From 44fe90e8303b293370f077ae665d6e43846cf277 Mon Sep 17 00:00:00 2001
From: Jan Kara <jack@suse.cz>
Date: Tue, 8 Oct 2013 14:16:24 +0200
Subject: [PATCH] mm: Switch mm->pinned_vm to atomic_long_t

Currently updates to mm->pinned_vm were protected by mmap_sem.
kernel/events/core.c actually held it only for reading so that may have
been racy. The only other user - Infiniband - used mmap_sem for writing
but it caused quite some complications to it.

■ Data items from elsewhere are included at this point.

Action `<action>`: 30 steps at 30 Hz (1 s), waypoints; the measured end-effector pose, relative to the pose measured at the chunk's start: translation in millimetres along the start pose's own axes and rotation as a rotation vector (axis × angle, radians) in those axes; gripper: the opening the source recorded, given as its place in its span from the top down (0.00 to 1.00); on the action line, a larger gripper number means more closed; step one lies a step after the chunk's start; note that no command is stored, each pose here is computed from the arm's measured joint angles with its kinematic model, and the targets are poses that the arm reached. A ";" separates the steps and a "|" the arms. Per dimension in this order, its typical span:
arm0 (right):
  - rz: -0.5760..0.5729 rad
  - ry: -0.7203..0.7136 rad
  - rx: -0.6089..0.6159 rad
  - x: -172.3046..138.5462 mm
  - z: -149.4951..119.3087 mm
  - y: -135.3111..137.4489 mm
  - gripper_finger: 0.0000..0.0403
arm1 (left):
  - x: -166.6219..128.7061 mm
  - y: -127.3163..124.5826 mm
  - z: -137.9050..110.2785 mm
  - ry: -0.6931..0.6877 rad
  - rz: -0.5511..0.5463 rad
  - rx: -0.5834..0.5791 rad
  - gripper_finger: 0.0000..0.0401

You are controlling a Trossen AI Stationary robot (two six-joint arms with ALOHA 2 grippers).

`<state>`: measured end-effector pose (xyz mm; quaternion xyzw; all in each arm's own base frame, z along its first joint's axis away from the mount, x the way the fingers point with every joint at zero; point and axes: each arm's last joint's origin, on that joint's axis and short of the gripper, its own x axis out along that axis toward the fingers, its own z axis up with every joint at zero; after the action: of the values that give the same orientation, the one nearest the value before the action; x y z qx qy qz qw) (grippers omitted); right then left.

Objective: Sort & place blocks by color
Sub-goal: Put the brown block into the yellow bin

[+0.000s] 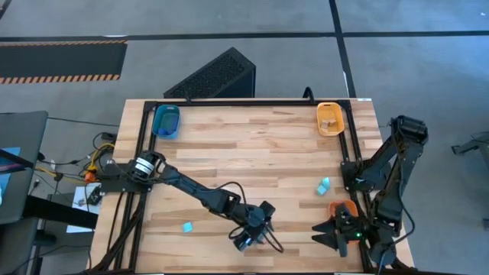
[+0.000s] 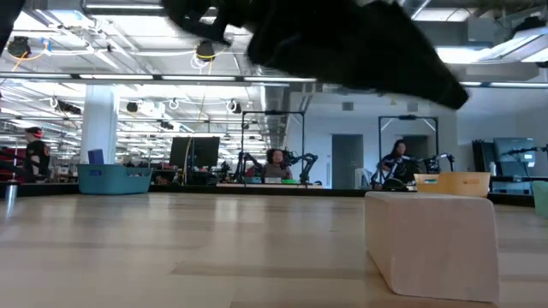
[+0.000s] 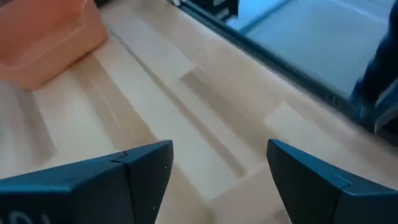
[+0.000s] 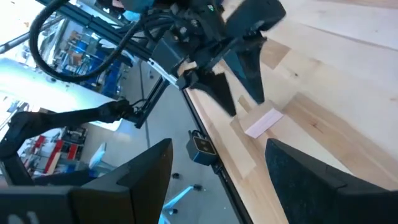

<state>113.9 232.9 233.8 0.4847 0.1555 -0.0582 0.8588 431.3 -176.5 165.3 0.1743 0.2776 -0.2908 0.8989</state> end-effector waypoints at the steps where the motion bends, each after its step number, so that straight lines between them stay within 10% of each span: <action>1: 0.000 0.000 0.001 0.0 0.0 0.1 0.30 | 1.5 -0.2 -1.5 0.004 0.000 -0.065 0.37; 7: -0.012 -0.017 0.003 4.4 3.1 -0.5 0.30 | 12.1 -7.5 -10.9 0.042 0.009 -0.386 0.31; 16: -0.056 -0.035 0.001 16.0 11.2 -3.0 0.30 | 14.6 -29.0 -4.8 0.055 0.097 -0.355 0.02; 30: -0.106 0.014 0.032 32.5 21.6 -4.7 0.30 | 32.3 -47.9 -19.4 0.104 0.137 -0.468 0.04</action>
<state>147.9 213.6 229.8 0.4901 0.1859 -0.1025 0.8454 415.8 -217.9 123.3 -0.0054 0.3707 -0.1474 0.9170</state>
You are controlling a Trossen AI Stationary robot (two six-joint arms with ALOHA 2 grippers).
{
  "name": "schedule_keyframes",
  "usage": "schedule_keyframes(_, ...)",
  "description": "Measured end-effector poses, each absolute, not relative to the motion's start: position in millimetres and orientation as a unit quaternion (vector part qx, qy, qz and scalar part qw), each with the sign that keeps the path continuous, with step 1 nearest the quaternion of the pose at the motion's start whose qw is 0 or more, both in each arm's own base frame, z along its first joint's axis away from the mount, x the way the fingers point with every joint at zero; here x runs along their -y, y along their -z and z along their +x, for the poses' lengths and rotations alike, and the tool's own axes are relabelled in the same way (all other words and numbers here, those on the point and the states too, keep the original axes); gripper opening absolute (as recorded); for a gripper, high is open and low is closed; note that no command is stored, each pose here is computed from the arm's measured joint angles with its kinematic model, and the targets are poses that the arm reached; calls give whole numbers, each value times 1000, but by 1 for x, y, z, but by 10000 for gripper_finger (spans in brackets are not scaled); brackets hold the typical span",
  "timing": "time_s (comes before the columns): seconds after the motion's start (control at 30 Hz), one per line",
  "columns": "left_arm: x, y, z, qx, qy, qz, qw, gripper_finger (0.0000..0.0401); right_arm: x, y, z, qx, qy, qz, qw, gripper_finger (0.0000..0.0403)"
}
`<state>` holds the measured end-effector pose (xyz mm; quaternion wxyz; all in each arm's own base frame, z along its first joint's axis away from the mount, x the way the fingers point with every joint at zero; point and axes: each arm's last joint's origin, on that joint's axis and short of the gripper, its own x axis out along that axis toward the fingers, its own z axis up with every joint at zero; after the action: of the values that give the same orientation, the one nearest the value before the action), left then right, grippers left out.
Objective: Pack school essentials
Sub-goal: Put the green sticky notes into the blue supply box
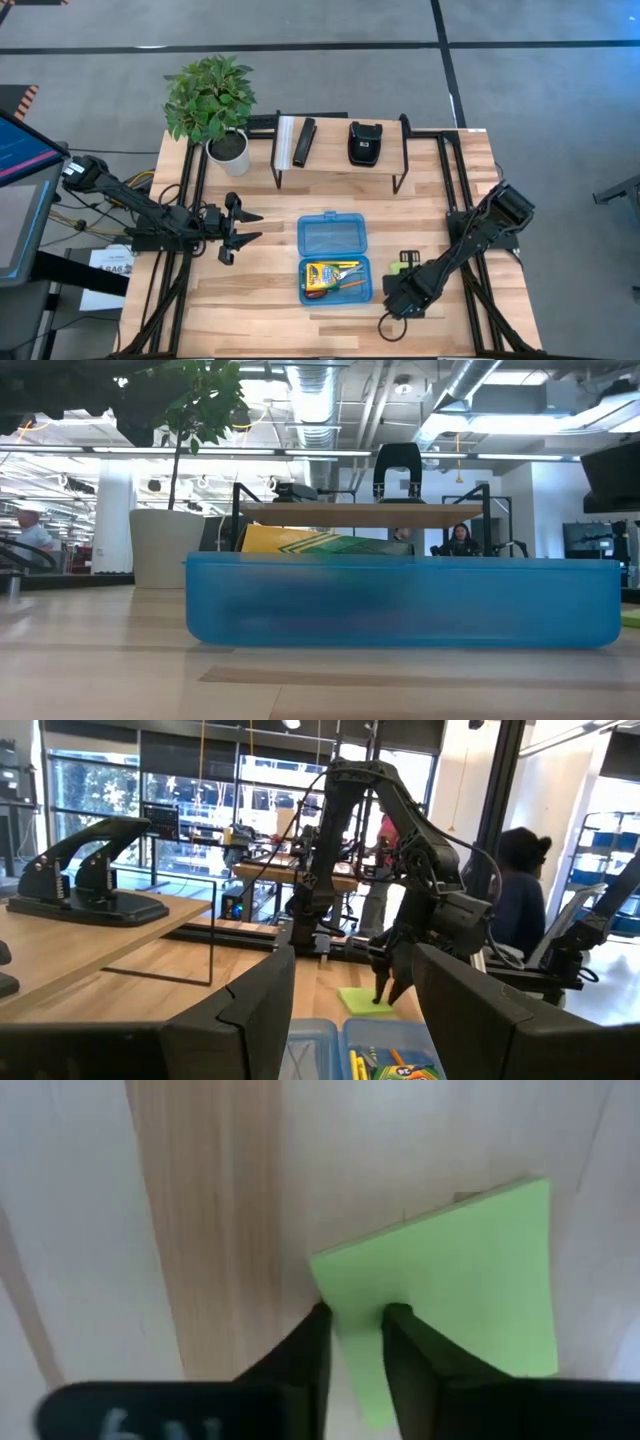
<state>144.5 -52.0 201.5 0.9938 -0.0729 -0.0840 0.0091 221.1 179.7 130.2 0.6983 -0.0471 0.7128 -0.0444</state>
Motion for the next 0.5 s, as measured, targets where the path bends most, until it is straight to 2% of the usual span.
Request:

So switch mm->pinned_vm and convert all the places using it. This allows
quite some simplifications to Infiniband code and it now doesn't have to
care about mmap_sem at all.

Signed-off-by: Jan Kara <jack@suse.cz>
---
 drivers/infiniband/core/umem.c                 | 56 +++------------------
 drivers/infiniband/core/uverbs_cmd.c           |  1 -
 drivers/infiniband/core/uverbs_main.c          |  2 -
 drivers/infiniband/hw/ipath/ipath_file_ops.c   |  2 +-
 drivers/infiniband/hw/ipath/ipath_kernel.h     |  1 -
 drivers/infiniband/hw/ipath/ipath_user_pages.c | 70 +++-----------------------
 drivers/infiniband/hw/qib/qib_user_pages.c     | 20 ++------
 fs/proc/task_mmu.c                             |  2 +-
 include/linux/mm_types.h                       |  2 +-
 include/rdma/ib_umem.h                         |  3 --
 include/rdma/ib_verbs.h                        |  1 -
 kernel/events/core.c                           | 13 +++--
 12 files changed, 29 insertions(+), 144 deletions(-)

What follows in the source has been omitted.